A photo from Ken Burns' 'The Dust Bowl' shows the worst… (PBS )
Ken Burns' latest work, "The Dust Bowl," a two-part documentary that wrapped up Monday night on PBS, told a familiar story to any of us who read John Steinbeck's "The Grapes of Wrath" in high school, or whose personal histories are tied up in those calamitous Depression-era years when America's Great Plains states were ravaged by drought and soil erosion that prompted an exodus to California and other coastal states. I might not be here if not for that exodus -- my mother was an Okie. That is to say, she came to California as an infant in the back seat of a jalopy piloted by her father, an alcohol-abusing farmhand who like thousands of others was drawn here by the lure of seasonal work.
That much of the story I knew. What I didn't know until watching Burns' documentary is the extent to which the Dust Bowl was a man-made environmental catastrophe. The almost-biblical scale of the crisis -- complete with hordes of locusts descending on fields, horizon-blotting dust clouds that witnesses described as touched with "evil" intent, and rich croplands turned to deserts -- has contributed to a common narrative that the whole thing was a product of the wrath of God or nature. Actually, it was the result of two decades of irresponsible land use. And that's cause for reflection as humanity continues to fuel a future environmental disaster whose scale will dwarf the Dust Bowl.
The ruin of Oklahoma and neighboring states had its origins in the early years of the 20th century, when railroad companies that owned huge tracts of undeveloped land and real estate syndicates began carving up ranch lands into smaller parcels and marketing them to prospective farmers across the country. Those farmers, mostly poor white immigrants, flocked to the Plains and, using new harvesting methods and machinery, plowed over the grasslands that had formerly sustained massive herds of buffalo, by then wiped out by white settlers. The trouble was, those grasses had evolved after millions of years to become the ideal ground cover for flat, empty plains susceptible to long periods of drought. With deep roots that retained moisture in the soil and allowed the grass to survive even during extremely dry years, the naturally occurring forage was actually critical in maintaining the entire ecosystem.
The giant dust clouds started in 1932, the result of normal heavy winds hitting enormous tracts of plowed-up land with no grasses to hold the soil. A severe, years-long drought worsened the problem.
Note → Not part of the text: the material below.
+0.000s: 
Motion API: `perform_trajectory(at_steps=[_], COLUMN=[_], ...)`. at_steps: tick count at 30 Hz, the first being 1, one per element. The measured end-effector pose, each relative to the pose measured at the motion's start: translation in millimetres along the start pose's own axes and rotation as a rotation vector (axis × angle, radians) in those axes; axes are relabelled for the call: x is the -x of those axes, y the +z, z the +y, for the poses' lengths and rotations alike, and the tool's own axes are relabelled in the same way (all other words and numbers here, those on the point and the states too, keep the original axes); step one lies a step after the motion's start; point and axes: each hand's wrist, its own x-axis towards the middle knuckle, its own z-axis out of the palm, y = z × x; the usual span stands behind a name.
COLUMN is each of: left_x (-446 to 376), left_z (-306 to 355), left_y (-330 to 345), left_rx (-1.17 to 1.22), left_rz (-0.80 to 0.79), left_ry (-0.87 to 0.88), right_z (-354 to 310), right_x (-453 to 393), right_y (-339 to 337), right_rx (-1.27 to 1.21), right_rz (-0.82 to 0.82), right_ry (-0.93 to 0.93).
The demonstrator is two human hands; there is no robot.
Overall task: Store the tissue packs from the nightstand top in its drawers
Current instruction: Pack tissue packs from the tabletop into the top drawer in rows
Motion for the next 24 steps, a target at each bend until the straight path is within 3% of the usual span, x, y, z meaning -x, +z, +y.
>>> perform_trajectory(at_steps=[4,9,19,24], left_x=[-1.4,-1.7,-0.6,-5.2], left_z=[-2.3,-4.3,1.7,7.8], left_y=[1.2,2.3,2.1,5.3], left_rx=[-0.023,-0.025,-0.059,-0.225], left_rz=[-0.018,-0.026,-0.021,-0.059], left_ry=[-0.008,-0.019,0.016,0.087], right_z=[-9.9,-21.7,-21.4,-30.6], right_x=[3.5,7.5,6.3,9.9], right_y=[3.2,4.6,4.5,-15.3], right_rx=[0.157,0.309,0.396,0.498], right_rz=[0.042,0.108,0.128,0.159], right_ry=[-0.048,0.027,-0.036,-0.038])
Today, with global temperatures rising, record-setting heatwaves, droughts and wildfires sweeping the West and powerful storms afflicting the East, it's apparent that we're doing it again. In the 1920s, desire for profits trumped environmental stewardship, and the economic losses that resulted made the short-term gains from over-farming the Plains states look like chickenfeed. The lesson: Ravaging the environment on such a wide scale has hidden costs that nature will inevitably collect. That's worth keeping in mind today as the federal government continues its irresponsible inaction on climate change.
During the Dust Bowl, California was a refuge for those who had literally sown the seeds of their own destruction. Today it's still trying to play that role. Far ahead of most states when it comes to climate legislation, California recently held its first auction of carbon credits. The auction went off smoothly and produced no earth-shattering news, but then that's the point -- the Golden State is proving that you can put a price on carbon and impose a cap-and-trade program without undue trauma to the economy. Unfortunately, California can't be a refuge this time around. Absent much-stronger action from the country and the world, California will be just as ravaged by the climate crisis as everywhere else.
If that makes Californians mad -- well, it should. Blithely ignorant Midwesterners such as Oklahoma's Republican Sen. James Inhofe, who calls global warming a hoax, betray not only their ignorance of science but of their own states' recent history. The same desire for short-term gains regardless of the long-term cost -- exemplified by Inhofe -- is what ravaged Oklahoma and surrounding states during the Depression. If Inhofe is even the tiniest bit curious about the origins of his own state, he should branch past the Rogers and Hammerstein version of Oklahoma and watch the Ken Burns depiction. Being buried under several feet of sand and dust takes the shine off of those surreys with the fringes on the top.